Number of paragraphs: 62
Date of last submission/s: 18 August 2021
Date of hearing: 18 August 2021
Place: Adelaide
Solicitor for the First Applicant: Mr Wabnitz Daniel John Lawyers
Solicitor for the First Respondent: Fjs Lawyers
Counsel for the First Respondent: Mr Roberts
Solicitor for the Independent Children's Lawyer: Legal Services Commission
Counsel for the Independent Children's Lawyer: Mr Lewis

ORDERS

ADC 4959 of 2018
BETWEEN:

MR HOBB

Applicant

AND:

MS ARLINGTON

Respondent

ORDER MADE BY:

JUDGE KARI

DATE OF ORDER:

18 AUGUST 2021

UPON NOTING:

A.That in the event that the matter has been given a Trial Callover date the parties are at liberty to request that the mention date provided for in these orders be vacated.

THE COURT ORDERS:

1.That the Application in a Case initially filed by the mother on 30 April 2021 as amended on 25 June 2021 be dismissed.

2.That the Response to an Application in a Case filed by the father on 31 May 2021 be dismissed.

3.That the father be restrained and an injunction is granted restraining him from:

(a)Attending at the childcare and/or any other education facility attended by the child;

(b)Approaching within 50 metres of the child; and

(c)Removing the child from the care of the mother.

4.That the proceedings be listed to a Trial Callover on a date to be fixed.

5.That all interim applications otherwise be dismissed.

6.That the proceedings be adjourned for Mention only to 10 November 2021 at 10.30am such hearing to be conducted by telephone conference through AAPT Global Meet.

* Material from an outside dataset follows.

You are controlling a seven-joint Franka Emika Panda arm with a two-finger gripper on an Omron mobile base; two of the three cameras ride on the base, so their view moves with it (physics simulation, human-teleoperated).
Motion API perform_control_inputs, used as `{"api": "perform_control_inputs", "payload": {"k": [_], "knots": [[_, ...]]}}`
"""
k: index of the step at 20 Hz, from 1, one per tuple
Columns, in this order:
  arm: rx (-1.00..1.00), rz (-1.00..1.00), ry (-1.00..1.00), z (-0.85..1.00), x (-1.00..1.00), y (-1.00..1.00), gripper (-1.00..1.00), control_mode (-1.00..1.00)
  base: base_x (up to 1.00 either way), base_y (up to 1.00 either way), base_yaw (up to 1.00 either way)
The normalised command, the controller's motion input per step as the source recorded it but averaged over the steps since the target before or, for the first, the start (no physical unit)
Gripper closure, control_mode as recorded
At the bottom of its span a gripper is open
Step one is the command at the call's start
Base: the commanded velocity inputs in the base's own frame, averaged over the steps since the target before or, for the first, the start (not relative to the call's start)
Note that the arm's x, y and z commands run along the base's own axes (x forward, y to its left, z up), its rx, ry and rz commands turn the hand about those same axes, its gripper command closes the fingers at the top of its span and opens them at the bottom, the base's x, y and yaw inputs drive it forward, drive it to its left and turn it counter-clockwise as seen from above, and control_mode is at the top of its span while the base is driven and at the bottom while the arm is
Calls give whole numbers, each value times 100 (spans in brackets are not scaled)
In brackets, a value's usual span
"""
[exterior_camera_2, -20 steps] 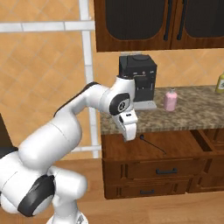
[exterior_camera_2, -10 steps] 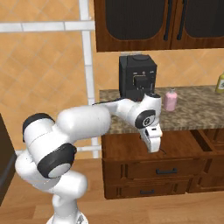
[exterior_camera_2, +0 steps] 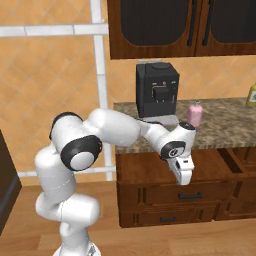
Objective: Pick the ladle from the drawer and place it on the counter.
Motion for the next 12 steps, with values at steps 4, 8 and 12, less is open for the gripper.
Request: {"api": "perform_control_inputs", "payload": {"k": [4, 8, 12], "knots": [[-1, 0, -10, -56, 46, -6, -100, -100, 0, 0, 0], [-6, 0, 0, -48, 56, -7, -100, -100, 0, 0, 0], [-1, 0, 0, -21, 82, -1, -100, -100, 0, 0, 0]]}}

To join the telephone conference, please follow the following steps:

a.Dial the telephone number: 1800 132 423

b.Enter the guest passcode: 871 587 1863 followed by #

The telephone conference will not commence until the Court joins the conference. If you dial into the conference before the Court joins, you will hear hold music. If you are experiencing connectivity issues, please hang up and dial the above number and passcode again.

The telephone conference is a virtual courtroom and you must adhere to all Court protocols as if you were in physical attendance at the Court and in particular:

a.You must place your telephone on mute until your matter is called on;

b.You must not place your phone on hold – this will play hold music into the Court room;

c.You must not have your phone on speaker function – this interferes with the Court recording system.

Section 121 of the Family Law Act 1975 (Cth) makes it an offence, except in very limited circumstances, to publish proceedings that identify persons, associated persons, or witnesses involved in family law proceedings.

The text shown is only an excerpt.